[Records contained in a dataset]
((

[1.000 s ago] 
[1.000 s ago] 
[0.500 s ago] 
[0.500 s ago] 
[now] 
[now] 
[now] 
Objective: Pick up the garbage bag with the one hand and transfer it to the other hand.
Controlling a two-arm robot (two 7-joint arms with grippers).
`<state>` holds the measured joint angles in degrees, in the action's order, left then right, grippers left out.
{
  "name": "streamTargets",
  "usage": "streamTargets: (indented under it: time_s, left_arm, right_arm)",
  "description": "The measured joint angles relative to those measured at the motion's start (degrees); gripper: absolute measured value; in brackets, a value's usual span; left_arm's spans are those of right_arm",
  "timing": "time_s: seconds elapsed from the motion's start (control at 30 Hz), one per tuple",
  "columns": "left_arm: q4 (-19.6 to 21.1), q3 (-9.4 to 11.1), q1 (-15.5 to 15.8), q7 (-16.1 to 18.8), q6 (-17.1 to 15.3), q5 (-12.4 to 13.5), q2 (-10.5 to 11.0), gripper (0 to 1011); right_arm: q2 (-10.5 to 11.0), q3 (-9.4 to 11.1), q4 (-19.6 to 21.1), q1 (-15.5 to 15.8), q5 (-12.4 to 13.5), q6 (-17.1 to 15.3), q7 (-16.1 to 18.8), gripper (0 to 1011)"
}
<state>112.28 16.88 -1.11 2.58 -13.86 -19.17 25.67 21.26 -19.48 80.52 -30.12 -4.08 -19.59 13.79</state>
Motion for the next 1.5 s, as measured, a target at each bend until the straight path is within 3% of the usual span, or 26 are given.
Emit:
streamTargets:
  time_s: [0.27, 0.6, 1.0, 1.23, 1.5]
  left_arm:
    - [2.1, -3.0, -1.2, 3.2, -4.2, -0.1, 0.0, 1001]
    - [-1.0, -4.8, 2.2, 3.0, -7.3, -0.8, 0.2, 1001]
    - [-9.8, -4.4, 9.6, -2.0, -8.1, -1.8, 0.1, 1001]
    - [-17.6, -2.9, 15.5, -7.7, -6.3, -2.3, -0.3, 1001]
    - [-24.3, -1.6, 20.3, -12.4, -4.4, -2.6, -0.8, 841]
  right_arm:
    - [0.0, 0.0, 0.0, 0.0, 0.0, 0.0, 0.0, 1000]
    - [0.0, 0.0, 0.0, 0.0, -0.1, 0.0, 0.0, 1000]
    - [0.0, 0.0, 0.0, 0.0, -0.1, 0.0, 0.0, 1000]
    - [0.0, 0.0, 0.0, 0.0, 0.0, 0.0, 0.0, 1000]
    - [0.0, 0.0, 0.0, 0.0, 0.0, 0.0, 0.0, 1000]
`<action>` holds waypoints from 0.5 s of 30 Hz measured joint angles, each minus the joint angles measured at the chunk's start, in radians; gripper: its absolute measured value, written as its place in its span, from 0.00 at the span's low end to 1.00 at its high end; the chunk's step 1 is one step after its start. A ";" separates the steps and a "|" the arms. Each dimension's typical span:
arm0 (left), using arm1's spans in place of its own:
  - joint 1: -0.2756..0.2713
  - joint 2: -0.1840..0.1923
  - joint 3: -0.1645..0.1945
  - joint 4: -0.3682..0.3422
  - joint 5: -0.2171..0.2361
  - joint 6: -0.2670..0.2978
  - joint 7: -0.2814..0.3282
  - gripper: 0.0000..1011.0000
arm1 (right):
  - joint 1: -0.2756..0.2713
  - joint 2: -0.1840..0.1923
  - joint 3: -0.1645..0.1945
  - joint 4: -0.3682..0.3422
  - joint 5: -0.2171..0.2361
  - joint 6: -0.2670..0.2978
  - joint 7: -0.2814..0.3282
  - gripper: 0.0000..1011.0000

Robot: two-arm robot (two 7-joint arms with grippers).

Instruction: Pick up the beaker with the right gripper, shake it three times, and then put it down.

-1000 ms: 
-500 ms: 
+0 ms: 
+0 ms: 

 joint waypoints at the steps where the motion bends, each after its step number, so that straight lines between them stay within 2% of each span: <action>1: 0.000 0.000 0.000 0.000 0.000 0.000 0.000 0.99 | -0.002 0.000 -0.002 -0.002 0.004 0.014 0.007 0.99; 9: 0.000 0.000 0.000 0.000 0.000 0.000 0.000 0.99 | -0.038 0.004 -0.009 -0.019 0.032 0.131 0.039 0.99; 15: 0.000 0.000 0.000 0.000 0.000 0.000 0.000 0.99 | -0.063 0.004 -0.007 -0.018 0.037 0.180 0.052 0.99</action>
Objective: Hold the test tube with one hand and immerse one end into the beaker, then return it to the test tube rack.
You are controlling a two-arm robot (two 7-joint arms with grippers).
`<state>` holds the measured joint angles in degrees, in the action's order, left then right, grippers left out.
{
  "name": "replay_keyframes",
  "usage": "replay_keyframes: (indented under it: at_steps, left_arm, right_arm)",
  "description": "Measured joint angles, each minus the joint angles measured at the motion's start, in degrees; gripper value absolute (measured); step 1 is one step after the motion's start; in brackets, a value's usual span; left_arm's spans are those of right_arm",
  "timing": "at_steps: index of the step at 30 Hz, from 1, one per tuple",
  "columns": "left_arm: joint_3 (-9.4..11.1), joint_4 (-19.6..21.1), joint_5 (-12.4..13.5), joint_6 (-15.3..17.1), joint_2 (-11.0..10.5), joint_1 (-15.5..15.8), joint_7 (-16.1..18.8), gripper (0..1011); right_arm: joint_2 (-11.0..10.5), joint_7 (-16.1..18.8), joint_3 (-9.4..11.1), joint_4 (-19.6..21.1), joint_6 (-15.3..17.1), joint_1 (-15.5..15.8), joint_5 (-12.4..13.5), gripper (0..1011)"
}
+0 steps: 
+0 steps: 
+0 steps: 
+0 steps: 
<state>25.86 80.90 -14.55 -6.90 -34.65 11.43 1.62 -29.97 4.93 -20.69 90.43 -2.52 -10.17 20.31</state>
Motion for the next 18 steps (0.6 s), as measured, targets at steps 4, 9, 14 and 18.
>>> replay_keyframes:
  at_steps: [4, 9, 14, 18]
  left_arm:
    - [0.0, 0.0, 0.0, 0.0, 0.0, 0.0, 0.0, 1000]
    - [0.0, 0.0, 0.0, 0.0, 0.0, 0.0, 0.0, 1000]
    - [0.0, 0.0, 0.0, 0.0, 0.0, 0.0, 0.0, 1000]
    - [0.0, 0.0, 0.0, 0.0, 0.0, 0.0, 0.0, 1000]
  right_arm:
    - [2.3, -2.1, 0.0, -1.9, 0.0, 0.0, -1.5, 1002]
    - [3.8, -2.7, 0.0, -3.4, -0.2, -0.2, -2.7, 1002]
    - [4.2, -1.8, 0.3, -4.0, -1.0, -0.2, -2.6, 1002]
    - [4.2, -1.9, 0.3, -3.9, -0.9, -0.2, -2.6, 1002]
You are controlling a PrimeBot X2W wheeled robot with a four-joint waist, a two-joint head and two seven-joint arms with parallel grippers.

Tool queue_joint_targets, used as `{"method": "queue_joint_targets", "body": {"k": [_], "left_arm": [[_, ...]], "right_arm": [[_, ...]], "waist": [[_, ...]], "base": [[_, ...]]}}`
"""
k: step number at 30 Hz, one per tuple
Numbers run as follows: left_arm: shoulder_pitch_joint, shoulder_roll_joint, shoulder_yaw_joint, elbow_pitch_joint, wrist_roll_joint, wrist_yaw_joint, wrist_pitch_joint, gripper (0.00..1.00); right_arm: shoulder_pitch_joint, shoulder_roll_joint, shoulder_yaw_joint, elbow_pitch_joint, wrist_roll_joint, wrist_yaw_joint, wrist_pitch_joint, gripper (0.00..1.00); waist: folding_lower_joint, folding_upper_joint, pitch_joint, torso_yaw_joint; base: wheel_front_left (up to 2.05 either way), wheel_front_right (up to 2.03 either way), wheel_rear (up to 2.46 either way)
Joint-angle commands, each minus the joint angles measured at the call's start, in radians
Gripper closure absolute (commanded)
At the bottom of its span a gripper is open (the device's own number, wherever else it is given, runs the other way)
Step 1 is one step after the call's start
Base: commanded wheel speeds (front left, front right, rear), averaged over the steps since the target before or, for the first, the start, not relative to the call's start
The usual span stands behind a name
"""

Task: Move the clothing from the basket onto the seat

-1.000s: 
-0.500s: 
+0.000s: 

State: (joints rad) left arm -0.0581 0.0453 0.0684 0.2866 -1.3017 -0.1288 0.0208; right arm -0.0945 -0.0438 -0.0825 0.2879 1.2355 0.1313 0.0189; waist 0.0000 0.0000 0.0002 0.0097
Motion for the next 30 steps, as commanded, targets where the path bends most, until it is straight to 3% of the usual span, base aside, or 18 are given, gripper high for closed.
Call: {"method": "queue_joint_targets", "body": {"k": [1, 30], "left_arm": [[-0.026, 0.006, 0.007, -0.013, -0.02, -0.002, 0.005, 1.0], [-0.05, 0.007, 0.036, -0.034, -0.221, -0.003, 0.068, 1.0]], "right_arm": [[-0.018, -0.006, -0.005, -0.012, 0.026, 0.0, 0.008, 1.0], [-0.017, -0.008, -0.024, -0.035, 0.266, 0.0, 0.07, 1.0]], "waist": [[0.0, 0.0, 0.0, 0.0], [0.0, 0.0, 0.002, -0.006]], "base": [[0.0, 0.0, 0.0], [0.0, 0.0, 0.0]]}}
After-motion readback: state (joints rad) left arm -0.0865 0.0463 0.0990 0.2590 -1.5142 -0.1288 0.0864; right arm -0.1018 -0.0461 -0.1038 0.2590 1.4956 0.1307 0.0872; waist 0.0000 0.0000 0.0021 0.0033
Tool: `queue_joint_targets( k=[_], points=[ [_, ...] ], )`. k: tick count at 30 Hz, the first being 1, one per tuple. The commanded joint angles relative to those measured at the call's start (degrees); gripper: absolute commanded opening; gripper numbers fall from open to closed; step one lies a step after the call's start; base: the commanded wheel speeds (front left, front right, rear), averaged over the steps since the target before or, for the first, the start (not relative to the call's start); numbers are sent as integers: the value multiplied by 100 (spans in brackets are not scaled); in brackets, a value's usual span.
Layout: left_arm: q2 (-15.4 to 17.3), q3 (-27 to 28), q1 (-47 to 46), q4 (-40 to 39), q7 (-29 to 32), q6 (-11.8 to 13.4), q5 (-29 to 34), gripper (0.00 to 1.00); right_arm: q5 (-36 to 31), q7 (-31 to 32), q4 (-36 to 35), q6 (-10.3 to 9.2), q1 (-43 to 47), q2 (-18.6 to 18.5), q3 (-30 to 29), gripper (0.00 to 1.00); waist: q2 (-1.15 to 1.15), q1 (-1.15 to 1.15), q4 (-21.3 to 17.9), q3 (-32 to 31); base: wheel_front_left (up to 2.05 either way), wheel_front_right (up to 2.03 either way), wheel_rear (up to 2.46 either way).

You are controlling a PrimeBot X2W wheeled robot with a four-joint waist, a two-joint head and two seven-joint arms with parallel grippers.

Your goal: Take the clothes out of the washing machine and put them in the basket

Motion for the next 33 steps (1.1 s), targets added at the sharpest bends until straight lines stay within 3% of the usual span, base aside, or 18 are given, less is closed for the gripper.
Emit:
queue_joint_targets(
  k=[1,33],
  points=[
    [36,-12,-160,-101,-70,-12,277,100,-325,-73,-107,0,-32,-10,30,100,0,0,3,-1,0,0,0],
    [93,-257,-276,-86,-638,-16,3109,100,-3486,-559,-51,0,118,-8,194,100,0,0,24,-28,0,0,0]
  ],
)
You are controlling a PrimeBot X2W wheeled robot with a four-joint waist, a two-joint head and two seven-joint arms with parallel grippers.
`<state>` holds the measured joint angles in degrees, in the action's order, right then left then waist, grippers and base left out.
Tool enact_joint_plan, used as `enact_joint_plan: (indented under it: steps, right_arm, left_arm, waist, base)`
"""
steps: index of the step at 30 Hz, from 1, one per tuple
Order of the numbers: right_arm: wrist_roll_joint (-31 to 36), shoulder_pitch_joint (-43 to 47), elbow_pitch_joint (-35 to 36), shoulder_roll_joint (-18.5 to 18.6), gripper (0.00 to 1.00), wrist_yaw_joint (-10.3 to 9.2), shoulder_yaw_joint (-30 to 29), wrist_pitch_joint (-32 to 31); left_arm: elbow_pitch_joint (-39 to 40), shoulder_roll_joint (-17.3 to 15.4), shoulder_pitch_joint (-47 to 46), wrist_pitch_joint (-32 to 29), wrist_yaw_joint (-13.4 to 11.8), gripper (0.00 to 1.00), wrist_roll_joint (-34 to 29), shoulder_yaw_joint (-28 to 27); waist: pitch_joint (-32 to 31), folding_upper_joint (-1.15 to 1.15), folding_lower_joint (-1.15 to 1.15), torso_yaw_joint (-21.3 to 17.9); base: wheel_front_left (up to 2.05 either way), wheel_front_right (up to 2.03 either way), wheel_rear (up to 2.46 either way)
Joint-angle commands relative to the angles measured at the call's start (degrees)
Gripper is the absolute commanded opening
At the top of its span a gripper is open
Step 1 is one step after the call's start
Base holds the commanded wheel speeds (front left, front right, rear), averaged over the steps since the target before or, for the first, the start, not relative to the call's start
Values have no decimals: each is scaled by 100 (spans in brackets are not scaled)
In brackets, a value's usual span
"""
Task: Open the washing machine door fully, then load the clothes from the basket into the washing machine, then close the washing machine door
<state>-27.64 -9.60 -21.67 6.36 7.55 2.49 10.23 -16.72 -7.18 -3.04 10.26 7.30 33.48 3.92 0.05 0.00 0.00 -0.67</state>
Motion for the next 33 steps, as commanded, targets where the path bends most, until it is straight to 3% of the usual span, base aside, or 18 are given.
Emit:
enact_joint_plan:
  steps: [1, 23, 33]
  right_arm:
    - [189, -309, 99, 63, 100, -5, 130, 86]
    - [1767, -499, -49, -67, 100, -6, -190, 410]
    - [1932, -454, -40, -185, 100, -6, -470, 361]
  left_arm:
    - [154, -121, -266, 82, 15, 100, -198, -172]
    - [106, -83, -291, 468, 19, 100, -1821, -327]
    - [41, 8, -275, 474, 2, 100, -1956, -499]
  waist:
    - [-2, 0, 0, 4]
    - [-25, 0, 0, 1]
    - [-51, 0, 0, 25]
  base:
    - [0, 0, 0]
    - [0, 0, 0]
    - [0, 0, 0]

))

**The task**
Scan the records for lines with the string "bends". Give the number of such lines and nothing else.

**Answer box**
4